An Approach for Control Chart Pattern Recognition using the Fuzzy ARTMAP Artificial Neural Networks with Improved Efficiency

Published in: Megaprojects: Building Infrastructure by Fostering Engineering Collaboration, Efficient and Effective Integration and Innovative Planning: Proceedings of the 10th Latin American and Caribbean Conference for Engineering and Technology
Date of Conference: July 23-25, 2012
Location of Conference: Panama City, Panama
Authors: José Antonio Vázquez-López
Susana Goytia-Acevedo
Ismael López-Juárez
Armando J. Ríos-Lira
Refereed Paper: #145

Abstract

The use of Control Charts (CC) in manufacturing processes is a common technique to monitor the quality of the production. The production variables are monitored to preserve the process under statistical control and also to detect any special variation. Causes for special variation are diverse such as change in material processing, changing the machine operator, changing the machine itself, etc. These changes are typically showed in CC and interpreted by trained personnel to take appropriate actions to get the process under statistical control. In this paper we introduce an approach to recognise and analyse statistical patterns using Artificial Neural Networks (ANN’s).
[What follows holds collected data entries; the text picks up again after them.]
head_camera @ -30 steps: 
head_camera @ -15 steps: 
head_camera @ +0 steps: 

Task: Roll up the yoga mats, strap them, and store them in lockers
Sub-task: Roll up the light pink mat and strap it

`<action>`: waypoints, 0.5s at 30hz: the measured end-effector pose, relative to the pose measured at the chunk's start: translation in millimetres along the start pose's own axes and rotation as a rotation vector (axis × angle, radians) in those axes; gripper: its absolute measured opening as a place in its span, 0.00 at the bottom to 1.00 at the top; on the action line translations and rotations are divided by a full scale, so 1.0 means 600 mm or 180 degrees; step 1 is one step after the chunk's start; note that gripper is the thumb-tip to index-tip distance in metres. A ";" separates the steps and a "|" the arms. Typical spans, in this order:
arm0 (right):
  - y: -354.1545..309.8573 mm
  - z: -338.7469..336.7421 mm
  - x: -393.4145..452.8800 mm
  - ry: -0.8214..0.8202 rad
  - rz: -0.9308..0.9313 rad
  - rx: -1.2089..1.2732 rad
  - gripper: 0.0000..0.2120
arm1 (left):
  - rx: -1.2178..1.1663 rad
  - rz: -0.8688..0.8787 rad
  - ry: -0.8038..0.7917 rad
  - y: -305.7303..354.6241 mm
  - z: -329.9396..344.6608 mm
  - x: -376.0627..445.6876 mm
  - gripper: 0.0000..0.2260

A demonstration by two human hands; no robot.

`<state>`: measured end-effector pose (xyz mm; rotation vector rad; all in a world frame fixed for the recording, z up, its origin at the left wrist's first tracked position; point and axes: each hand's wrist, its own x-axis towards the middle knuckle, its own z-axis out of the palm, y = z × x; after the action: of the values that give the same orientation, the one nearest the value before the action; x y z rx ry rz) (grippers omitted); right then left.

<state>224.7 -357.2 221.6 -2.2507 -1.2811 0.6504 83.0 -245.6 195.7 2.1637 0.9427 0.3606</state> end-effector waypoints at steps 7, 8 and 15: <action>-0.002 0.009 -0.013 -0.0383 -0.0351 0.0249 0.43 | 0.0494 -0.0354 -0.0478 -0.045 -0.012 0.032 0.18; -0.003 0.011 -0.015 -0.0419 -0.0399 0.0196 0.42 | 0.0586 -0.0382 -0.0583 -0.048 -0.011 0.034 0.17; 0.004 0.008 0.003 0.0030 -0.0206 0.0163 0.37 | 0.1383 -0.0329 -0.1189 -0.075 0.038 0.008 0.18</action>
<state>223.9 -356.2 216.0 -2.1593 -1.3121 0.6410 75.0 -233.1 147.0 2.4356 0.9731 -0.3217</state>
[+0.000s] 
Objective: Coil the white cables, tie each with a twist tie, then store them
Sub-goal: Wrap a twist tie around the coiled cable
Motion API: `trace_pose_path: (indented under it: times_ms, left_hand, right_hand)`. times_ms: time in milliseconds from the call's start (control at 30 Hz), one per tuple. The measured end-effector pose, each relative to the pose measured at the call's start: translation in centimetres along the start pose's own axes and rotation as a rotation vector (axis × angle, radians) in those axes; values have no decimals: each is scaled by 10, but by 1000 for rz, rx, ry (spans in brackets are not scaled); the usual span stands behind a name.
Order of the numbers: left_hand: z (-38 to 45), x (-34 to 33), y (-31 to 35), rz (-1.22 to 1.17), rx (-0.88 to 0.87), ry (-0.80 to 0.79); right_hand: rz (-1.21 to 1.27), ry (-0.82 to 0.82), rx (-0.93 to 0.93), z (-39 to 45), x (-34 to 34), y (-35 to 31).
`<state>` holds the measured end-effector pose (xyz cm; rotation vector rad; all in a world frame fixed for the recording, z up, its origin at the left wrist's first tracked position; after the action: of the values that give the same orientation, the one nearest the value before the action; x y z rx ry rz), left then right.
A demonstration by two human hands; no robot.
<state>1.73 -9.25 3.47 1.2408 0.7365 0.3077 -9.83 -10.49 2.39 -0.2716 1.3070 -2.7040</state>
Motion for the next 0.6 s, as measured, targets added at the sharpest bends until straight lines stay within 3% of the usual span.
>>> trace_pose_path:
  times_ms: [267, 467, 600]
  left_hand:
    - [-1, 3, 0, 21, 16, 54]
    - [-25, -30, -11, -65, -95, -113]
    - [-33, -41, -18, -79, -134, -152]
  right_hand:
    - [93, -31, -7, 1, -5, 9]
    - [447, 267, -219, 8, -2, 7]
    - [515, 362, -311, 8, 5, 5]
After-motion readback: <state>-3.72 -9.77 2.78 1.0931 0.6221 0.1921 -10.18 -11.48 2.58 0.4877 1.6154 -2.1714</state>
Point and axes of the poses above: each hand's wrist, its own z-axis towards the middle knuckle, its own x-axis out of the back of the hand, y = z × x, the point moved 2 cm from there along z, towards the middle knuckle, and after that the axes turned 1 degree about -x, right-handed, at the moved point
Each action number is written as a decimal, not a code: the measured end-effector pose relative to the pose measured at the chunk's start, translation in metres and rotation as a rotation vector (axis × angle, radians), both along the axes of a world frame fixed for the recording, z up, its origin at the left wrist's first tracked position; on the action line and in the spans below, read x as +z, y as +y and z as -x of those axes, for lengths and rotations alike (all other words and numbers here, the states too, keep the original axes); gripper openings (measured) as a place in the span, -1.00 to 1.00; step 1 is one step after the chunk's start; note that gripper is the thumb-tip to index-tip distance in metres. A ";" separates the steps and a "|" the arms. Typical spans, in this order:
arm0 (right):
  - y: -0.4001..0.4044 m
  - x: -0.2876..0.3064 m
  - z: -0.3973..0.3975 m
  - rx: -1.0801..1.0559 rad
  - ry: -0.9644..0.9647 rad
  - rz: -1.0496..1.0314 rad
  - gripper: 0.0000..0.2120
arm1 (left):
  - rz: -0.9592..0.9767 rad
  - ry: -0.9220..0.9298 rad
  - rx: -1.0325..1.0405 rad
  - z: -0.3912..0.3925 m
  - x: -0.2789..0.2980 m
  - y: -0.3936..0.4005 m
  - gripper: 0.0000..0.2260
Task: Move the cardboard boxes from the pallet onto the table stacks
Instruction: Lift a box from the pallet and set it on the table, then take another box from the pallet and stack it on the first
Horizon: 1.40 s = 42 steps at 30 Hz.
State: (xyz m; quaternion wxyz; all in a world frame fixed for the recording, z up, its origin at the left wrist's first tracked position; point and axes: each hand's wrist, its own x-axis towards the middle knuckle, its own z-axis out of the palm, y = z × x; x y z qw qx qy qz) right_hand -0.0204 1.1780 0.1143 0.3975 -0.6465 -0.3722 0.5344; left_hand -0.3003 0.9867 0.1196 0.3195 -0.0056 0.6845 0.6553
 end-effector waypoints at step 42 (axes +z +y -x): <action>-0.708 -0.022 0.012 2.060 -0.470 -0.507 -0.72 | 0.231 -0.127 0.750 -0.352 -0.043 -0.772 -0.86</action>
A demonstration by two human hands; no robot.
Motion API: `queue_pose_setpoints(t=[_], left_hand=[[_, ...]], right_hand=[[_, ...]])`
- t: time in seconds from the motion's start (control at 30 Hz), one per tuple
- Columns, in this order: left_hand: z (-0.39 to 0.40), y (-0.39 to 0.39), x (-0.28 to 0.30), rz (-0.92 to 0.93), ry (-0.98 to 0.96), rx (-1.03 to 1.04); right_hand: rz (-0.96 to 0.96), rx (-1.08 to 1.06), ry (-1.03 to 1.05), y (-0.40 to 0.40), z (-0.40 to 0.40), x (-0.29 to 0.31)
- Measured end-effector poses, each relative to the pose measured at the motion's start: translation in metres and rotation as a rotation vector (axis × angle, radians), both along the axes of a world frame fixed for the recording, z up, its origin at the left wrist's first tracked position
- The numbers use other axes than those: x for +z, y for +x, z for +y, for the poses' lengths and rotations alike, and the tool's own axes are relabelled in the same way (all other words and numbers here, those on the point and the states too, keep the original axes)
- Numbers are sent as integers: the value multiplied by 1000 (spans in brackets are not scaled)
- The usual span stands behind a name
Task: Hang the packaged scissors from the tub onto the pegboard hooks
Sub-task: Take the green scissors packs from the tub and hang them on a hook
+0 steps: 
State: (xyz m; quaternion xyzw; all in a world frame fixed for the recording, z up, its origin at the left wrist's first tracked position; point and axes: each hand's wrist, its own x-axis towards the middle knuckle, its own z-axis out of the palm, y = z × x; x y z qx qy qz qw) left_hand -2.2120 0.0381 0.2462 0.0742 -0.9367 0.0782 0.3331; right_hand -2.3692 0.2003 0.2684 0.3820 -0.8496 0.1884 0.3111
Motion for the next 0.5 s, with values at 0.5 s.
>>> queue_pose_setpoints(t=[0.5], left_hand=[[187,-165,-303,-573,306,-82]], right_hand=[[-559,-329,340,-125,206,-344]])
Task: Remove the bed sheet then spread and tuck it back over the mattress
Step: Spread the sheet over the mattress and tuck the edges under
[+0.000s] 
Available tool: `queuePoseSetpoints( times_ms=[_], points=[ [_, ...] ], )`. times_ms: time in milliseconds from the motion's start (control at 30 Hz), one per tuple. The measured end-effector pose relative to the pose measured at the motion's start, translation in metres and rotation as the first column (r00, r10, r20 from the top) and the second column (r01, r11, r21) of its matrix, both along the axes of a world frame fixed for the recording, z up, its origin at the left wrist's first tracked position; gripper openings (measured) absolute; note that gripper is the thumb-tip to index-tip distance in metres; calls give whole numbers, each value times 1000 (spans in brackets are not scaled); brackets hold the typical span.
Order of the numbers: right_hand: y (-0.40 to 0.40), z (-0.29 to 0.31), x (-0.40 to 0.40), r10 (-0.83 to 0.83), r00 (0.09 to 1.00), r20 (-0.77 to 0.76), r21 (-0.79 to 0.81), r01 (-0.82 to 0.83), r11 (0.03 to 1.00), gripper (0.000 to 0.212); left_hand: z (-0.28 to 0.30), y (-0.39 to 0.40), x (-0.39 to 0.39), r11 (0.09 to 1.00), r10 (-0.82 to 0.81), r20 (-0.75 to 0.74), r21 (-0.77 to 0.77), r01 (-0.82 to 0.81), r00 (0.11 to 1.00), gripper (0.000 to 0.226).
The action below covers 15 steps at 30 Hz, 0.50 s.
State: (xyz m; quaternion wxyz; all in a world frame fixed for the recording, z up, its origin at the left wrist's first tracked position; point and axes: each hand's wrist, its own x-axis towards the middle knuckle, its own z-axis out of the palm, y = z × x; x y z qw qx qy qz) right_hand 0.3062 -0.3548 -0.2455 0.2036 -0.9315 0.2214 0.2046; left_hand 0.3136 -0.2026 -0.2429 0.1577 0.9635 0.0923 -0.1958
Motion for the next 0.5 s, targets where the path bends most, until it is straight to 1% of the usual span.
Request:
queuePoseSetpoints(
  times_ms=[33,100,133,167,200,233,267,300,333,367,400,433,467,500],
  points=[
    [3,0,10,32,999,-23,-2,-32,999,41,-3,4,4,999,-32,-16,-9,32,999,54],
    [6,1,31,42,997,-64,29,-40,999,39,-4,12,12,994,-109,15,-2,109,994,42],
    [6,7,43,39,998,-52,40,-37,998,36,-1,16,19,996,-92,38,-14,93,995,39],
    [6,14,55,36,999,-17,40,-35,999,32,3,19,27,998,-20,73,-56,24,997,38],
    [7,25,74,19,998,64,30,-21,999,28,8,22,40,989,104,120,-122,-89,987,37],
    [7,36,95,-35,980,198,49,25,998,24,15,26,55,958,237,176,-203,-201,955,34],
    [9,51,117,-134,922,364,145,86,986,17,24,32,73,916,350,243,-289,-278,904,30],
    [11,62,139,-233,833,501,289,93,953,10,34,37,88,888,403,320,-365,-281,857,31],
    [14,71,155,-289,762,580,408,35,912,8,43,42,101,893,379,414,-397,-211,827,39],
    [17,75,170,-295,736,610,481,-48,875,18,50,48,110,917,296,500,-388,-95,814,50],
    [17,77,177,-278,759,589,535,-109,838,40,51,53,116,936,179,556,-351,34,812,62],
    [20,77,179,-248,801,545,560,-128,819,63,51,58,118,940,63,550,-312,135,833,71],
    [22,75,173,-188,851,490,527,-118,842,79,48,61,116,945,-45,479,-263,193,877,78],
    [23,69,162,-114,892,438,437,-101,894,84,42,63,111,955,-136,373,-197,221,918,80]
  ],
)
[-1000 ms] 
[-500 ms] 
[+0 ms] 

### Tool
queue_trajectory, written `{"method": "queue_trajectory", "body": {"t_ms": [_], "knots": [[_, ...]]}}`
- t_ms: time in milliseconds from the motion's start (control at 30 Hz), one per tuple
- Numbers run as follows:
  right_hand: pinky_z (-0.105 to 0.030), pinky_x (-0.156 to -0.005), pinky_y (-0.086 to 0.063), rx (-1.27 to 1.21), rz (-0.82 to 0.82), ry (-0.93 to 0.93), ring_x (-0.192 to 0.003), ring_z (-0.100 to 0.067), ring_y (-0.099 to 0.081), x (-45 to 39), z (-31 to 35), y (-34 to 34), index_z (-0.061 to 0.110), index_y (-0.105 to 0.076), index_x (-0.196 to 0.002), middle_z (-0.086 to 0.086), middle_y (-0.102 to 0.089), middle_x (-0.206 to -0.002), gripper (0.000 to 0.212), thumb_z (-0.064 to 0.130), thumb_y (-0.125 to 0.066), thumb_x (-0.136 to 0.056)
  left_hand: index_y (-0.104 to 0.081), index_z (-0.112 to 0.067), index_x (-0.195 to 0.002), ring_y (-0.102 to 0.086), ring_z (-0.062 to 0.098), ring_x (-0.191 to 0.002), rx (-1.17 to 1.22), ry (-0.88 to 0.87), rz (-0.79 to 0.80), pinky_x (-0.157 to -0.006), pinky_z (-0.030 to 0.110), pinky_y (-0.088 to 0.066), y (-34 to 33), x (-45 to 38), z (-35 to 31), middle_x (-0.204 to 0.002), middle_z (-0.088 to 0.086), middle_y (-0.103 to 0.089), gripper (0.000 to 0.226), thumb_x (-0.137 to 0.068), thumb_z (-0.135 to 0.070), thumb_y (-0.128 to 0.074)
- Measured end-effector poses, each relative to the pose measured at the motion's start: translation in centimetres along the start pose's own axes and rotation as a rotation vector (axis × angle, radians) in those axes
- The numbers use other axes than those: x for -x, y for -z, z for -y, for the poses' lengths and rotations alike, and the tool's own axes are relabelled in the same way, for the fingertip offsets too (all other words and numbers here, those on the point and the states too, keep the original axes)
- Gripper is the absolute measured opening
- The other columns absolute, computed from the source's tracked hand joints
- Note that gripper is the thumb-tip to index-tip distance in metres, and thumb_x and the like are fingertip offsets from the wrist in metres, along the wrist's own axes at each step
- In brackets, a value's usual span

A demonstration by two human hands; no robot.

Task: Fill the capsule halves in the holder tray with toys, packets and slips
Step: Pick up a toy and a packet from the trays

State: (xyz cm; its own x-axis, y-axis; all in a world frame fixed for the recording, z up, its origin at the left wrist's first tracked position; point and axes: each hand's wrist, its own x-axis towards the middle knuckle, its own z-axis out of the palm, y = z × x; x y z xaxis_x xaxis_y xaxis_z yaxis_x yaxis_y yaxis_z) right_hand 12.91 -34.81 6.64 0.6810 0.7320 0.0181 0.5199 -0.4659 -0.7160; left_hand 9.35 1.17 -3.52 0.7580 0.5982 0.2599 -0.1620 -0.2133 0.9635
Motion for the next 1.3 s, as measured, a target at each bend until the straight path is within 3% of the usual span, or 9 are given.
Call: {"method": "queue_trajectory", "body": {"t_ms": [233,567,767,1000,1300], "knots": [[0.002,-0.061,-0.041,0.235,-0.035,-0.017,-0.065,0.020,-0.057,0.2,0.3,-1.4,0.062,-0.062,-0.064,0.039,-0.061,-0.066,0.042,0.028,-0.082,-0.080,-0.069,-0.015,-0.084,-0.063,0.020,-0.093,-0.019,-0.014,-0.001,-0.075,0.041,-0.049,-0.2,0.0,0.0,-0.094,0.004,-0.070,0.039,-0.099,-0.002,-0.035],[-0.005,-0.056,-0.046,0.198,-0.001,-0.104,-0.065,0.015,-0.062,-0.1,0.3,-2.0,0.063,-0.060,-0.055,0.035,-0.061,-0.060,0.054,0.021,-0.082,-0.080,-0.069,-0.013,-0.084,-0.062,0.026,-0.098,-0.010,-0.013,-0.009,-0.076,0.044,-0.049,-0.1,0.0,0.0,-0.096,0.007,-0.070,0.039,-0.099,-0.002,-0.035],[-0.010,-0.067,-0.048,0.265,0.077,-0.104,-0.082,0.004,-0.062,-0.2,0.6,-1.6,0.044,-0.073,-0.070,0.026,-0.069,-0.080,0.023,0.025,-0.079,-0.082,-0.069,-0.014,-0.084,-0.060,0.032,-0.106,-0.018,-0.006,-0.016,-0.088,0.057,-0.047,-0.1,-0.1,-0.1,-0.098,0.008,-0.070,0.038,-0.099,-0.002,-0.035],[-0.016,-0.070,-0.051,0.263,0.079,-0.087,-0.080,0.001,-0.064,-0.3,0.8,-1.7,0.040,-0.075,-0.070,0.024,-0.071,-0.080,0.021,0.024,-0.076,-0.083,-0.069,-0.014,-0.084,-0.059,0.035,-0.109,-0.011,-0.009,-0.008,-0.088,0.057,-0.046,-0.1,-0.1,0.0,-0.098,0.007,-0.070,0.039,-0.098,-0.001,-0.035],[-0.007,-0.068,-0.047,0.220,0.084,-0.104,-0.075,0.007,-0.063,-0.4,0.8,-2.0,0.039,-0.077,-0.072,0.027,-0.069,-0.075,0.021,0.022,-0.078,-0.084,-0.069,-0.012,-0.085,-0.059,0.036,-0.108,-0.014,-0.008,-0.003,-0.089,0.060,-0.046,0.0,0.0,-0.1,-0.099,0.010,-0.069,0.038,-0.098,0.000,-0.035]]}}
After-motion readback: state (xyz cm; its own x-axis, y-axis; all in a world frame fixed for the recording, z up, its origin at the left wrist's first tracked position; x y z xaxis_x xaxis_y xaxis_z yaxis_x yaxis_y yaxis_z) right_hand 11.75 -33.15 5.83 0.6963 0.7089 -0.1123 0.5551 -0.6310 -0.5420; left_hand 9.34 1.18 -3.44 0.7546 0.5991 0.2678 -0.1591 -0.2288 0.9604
The approach is based on the FuzzyARTMAP (FAM) network whose parameters are selected on-line depending on the encountered probability distribution and whether special or non-special patterns are encountered; hence, the mechanism for selection is driven by the type of probability distribution. In terms of the network parameter selection, their value is not predefined but established a priori based on a sensitivity analysis for improved the efficiency. Experimental results showed that the range selection of these parameters is very important to improve the efficiency of the FAM network and to establish a robust method to effectively recognise CC patterns in Statistical Process Control (SPC).